По дороге из Пинакотеки на автобусную станцию Мюнхена, думал я вот о чем: бытовое восприятие Запада в советское время было не "враждебным".
Советский человек видел в кино жизнь "за бугром" - как люди одеты, как они ходят, как они сидят в барах - и казалось бы должно быть "отторжение", неприятие "буржуазности". Но этого не было. Было другое: советский человек смотрел на всю эту современную ему жизнь стран за железным занавесом как на какое-то стилевое единство, которое: "а, вот оно как там!", но вопрос о том, чтобы самому "жить там", воспринимался примерно как если бы человеку предложили переселиться в костюмированный мир эпохи Ренессанса или на "дикий Запад США XIX века".
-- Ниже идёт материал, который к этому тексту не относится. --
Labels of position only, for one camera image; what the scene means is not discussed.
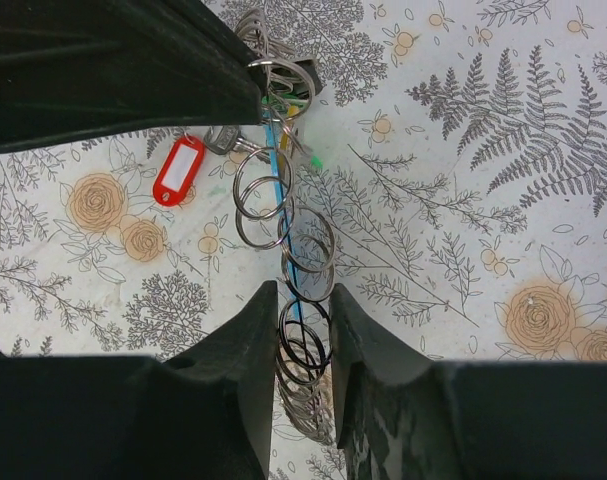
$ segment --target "floral pattern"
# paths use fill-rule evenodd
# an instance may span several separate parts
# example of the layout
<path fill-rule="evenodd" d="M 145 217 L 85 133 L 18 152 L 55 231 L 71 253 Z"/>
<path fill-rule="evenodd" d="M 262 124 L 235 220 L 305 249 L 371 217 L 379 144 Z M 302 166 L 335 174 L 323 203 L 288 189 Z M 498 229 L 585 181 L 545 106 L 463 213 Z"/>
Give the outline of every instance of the floral pattern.
<path fill-rule="evenodd" d="M 261 6 L 318 57 L 324 89 L 296 126 L 324 168 L 301 170 L 296 193 L 334 228 L 338 280 L 374 318 L 434 360 L 607 361 L 607 0 L 205 3 L 229 24 Z M 181 205 L 154 201 L 186 131 L 205 133 L 0 155 L 2 351 L 165 359 L 280 276 L 278 249 L 236 233 L 245 154 L 206 154 Z M 244 181 L 263 175 L 250 162 Z M 268 223 L 252 227 L 274 238 Z M 347 478 L 278 395 L 272 432 L 270 479 Z"/>

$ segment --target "red key tag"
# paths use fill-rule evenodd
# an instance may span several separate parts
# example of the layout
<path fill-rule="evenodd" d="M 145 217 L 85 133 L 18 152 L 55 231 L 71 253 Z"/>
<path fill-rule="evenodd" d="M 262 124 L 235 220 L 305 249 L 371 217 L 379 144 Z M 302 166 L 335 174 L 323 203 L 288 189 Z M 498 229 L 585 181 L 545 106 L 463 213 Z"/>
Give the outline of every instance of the red key tag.
<path fill-rule="evenodd" d="M 165 207 L 181 203 L 196 177 L 205 146 L 192 135 L 183 135 L 172 147 L 152 187 L 154 199 Z"/>

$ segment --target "table surface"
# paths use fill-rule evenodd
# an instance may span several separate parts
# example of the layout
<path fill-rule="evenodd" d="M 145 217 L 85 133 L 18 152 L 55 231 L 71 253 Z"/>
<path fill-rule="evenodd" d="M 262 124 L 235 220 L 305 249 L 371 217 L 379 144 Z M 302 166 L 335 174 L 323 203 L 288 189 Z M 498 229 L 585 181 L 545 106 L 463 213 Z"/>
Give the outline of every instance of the table surface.
<path fill-rule="evenodd" d="M 317 55 L 324 170 L 297 193 L 368 313 L 434 359 L 607 360 L 606 0 L 206 3 L 230 24 L 263 6 Z M 167 358 L 280 275 L 235 230 L 241 156 L 207 154 L 184 204 L 154 202 L 183 132 L 0 156 L 2 351 Z M 273 432 L 271 478 L 346 478 L 278 398 Z"/>

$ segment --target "tablecloth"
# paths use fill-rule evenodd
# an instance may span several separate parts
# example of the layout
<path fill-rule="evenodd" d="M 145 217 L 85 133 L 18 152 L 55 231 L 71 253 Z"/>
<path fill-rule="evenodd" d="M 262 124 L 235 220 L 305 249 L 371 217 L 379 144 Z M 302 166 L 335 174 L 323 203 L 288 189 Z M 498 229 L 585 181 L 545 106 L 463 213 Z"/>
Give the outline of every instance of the tablecloth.
<path fill-rule="evenodd" d="M 263 7 L 317 56 L 324 168 L 297 195 L 369 314 L 433 359 L 607 360 L 606 0 L 205 3 L 230 25 Z M 185 131 L 0 155 L 1 350 L 168 358 L 280 276 L 234 227 L 242 156 L 208 154 L 180 207 L 153 201 Z M 278 397 L 273 433 L 270 478 L 346 478 Z"/>

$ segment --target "green plastic tip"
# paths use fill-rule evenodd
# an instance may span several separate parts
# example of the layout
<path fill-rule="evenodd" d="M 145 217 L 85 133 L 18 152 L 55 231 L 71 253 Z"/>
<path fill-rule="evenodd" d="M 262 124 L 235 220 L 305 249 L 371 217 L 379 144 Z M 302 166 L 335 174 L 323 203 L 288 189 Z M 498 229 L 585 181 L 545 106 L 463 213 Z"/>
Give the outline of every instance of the green plastic tip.
<path fill-rule="evenodd" d="M 317 156 L 313 156 L 310 163 L 314 168 L 318 168 L 319 170 L 323 170 L 323 162 Z"/>
Советский человек смотрел вестерны, видел там шляпы, кожаные штаны, лошадей - все это не вызывало отторжения, это просто "другая планета".
Советский человек думал, что жить на Западе можно только в режиме "космонавт на орбитальной станции" (если пошлют, то можно какое-то время).
И действительно на Запад ездили только "специально подготовленные люди". И вот эти люди бывали в мюнхенской пинакотеке и в Прадо в Мадриде. Они возвращались обратно в мир людей, которые всю эту живопись знали со школьной скамьи, как составную часть "советского универсализма", но они знали, что никогда ее не увидят.
Травма "железного занавеса", на мой взгляд, оказалась настолько глубока, что даже когда он рухнул и началось "освоение Запада", то это приняло такой двойственный характер: Запад делался все понятнее, но при этом он оставался как бы "другой планетой".
Оснований для этого уже не было никаких, но инерция восприятия "инаковости" уклада другой страны воспринимается постсоветским человеком как какой-то брошенный лично ему вызов, как нечто, что требует постоянной рефлексии. Хотя никакого вызова нет, можно просто жить.